El caso es que, estos días, se jubila. Cuelga la bata blanca si es que alguien tan entregado llega a hacerlo alguna vez, aunque oficialmente deje de pasar consulta

Yo puedo decir, sin que me tiemble la voz, que mi médico de cabecera me ha rescatado del abismo en muchísimas ocasiones. Demasiadas. Se llama Víctor y sólo tengo para él palabras de agradecimiento. El caso es que, estos días, se jubila. Cuelga la bata blanca si es que alguien tan entregado llega a hacerlo alguna vez, aunque oficialmente deje de pasar consulta. Todavía recuerdo el primer día que me tendió la mano. Yo acababa de llegar a Madrid para trabajar en televisión y cumplir sueños. Tenía 22 años y aquel aterrizaje en una ciudad gigante para alguien chiquita como yo fue, digamos, un aterrizaje de esos en los que el avión da tumbos y nunca termina de detenerse en la pista. Tantos cambios, tantas novedades en tan poco tiempo pasaron, de alguna forma, factura a mi escuálido esqueleto y a mi cabeza desordenada. Así que, viajé a mi pueblo, al norte, a casa, en busca de ayuda y la encontré. Ahí comenzó una relación doctor-paciente que duraría casi 20 años. Hay matrimonios que no llegan ni a la cuarta parte.

Su presencia sosegada tras la mesa. Sus preguntas. Sus palabras, escasas pero reconfortantes. Su forma de escribir en aquellas tarjetas todo lo que yo le iba narrando. Sus recetas mágicas. Su escucha. Sobre todo, eso. Su escucha. Podía llevar ya unas cuantas personas por delante y tener una sala de espera llena por detrás, pero yo siempre tenía la sensación de ser, en ese preciso momento, lo más importante en aquella habitación minúscula con espacio para una camilla. Esa sensación ya era como una tirita para una herida sangrante.
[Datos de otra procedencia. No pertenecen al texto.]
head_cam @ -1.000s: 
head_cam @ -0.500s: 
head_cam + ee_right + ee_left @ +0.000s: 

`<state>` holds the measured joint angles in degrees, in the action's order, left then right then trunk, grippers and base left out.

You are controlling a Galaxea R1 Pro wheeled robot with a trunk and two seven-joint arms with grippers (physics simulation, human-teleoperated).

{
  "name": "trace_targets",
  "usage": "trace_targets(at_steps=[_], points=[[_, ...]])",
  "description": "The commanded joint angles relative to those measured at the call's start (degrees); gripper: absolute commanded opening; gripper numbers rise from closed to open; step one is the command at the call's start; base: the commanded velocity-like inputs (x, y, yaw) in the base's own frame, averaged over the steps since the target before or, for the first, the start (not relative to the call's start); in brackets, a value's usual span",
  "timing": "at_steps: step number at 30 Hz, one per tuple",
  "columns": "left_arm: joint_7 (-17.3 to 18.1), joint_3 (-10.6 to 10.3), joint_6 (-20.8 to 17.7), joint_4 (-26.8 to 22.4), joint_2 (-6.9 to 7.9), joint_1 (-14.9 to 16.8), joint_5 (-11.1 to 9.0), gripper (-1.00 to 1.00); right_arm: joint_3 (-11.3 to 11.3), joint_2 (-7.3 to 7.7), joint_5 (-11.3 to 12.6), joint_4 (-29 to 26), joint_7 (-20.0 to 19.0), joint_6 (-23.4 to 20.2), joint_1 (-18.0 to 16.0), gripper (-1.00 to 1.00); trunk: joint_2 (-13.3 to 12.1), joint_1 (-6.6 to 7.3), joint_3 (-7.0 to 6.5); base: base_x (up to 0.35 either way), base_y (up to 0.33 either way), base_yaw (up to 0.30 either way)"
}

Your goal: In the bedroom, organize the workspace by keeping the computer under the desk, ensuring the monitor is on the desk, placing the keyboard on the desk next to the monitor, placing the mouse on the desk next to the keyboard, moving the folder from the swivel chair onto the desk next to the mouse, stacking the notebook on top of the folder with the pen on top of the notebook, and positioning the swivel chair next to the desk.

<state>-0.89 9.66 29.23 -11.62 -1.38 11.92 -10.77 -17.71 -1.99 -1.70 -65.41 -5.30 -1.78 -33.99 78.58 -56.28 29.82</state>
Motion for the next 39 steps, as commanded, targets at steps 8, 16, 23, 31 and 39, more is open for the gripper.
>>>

Entonces, salía de aquel despacho y atravesaba aquella puerta curada aun sin estarlo. Todos los años, pese a vivir lejos, acudía a él, al menos una vez, para que me hiciera un chequeo, una puesta a punto, para que apaciguara mis dolores, físicos o mentales. No olvido una de mis últimas visitas. Era principios de diciembre de un año que no alcanzo a precisar. Me presenté en su consulta como el soldado que regresa de la batalla. Exhausta. Y nada más verle comencé a llorar. No estaba bien. “Tu cuerpo ha dicho basta”, pronunció. “Tienes que parar ahora o, después, será tarde”. Y, de nuevo, me ayudó a ponerme en pie. En más de una ocasión me llamó a Madrid interesándose por mi evolución. No sabe él la tranquilidad que me daba sólo ver su teléfono en mi lista de contactos. Era una manera de tenerle cerca.

Y lo cierto es que siempre creí que estaría ahí, que las personas importantes sobreviven, pero no es así. La noticia de su jubilación me ha causado cierta zozobra porque ahora tengo que buscar otro Víctor si es que existe. Y pronto llega el otoño y las noches se alargan, con todo lo que eso conlleva. Y hoy comprendo a Lilibet. También a mí me calmaría tener al lado, por siempre, a mi médico de confianza aun cuando él ya no pudiera más que acompañarme en mi último soplo de vida.